**WORK ITEM**
Filter the listing below for "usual" and report every line that has it.

**COLLECTED MATERIAL**
**********

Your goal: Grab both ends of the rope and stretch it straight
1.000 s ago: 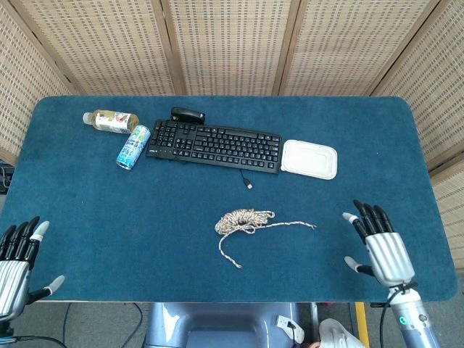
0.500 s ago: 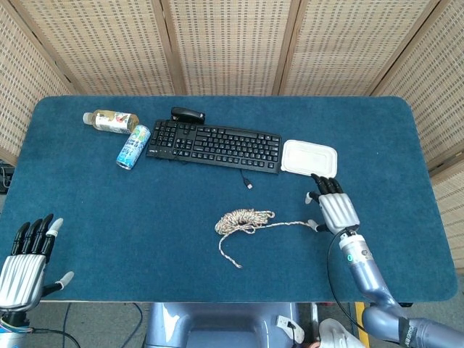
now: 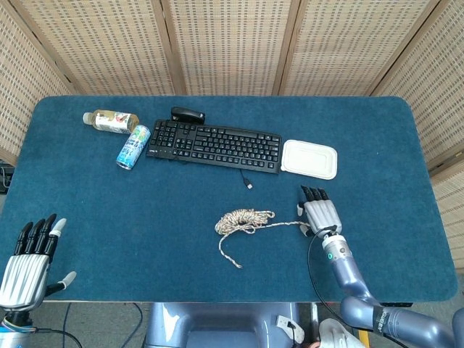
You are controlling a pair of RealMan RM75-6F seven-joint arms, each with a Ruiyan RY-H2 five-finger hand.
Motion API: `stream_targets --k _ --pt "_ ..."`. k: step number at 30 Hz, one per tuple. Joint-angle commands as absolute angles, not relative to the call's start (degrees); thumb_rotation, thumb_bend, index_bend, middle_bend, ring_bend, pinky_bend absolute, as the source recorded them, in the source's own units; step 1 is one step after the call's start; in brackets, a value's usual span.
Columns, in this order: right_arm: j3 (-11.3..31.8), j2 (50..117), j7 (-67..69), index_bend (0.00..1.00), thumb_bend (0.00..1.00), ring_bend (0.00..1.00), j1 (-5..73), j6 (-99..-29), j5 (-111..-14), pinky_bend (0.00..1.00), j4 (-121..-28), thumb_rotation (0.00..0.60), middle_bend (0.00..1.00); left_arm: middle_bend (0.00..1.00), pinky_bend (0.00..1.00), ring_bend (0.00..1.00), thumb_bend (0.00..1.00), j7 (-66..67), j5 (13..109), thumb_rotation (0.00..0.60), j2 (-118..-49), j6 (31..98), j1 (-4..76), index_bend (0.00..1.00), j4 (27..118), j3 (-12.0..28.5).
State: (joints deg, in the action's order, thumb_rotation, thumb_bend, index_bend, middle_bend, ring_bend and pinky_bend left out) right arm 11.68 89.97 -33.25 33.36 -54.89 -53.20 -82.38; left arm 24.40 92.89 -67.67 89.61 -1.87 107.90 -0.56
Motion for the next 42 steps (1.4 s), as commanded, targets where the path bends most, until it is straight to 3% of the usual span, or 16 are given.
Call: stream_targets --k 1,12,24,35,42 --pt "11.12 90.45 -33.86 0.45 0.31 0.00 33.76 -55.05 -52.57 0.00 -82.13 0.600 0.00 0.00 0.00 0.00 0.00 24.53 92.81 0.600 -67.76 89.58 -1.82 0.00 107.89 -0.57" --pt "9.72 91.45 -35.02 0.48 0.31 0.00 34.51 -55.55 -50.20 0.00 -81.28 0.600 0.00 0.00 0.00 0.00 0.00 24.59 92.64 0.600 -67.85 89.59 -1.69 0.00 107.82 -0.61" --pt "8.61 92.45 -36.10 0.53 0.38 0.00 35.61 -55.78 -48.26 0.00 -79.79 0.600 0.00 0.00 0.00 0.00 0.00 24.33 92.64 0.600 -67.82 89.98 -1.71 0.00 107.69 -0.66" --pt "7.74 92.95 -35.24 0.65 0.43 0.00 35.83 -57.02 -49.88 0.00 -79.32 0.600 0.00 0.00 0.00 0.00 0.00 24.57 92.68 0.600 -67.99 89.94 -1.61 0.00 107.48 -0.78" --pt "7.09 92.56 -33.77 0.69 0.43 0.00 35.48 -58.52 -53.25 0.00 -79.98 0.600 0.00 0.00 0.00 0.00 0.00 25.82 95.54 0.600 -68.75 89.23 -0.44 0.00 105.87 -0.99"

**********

**RESPONSE TO THE EXERCISE**
Motion API: `stream_targets --k _ --pt "_ ..."`. k: step number at 30 Hz, one per tuple. Joint-angle commands as absolute angles, not relative to the call's start (degrees); thumb_rotation, thumb_bend, index_bend, middle_bend, ring_bend, pinky_bend absolute, as the source recorded them, in the source's own units; step 1 is one step after the call's start; in brackets, a value's usual span.
Motion for the next 42 steps (1.4 s), as commanded, targets where the path bends most, until it is straight to 3% of the usual span, or 16 are given.

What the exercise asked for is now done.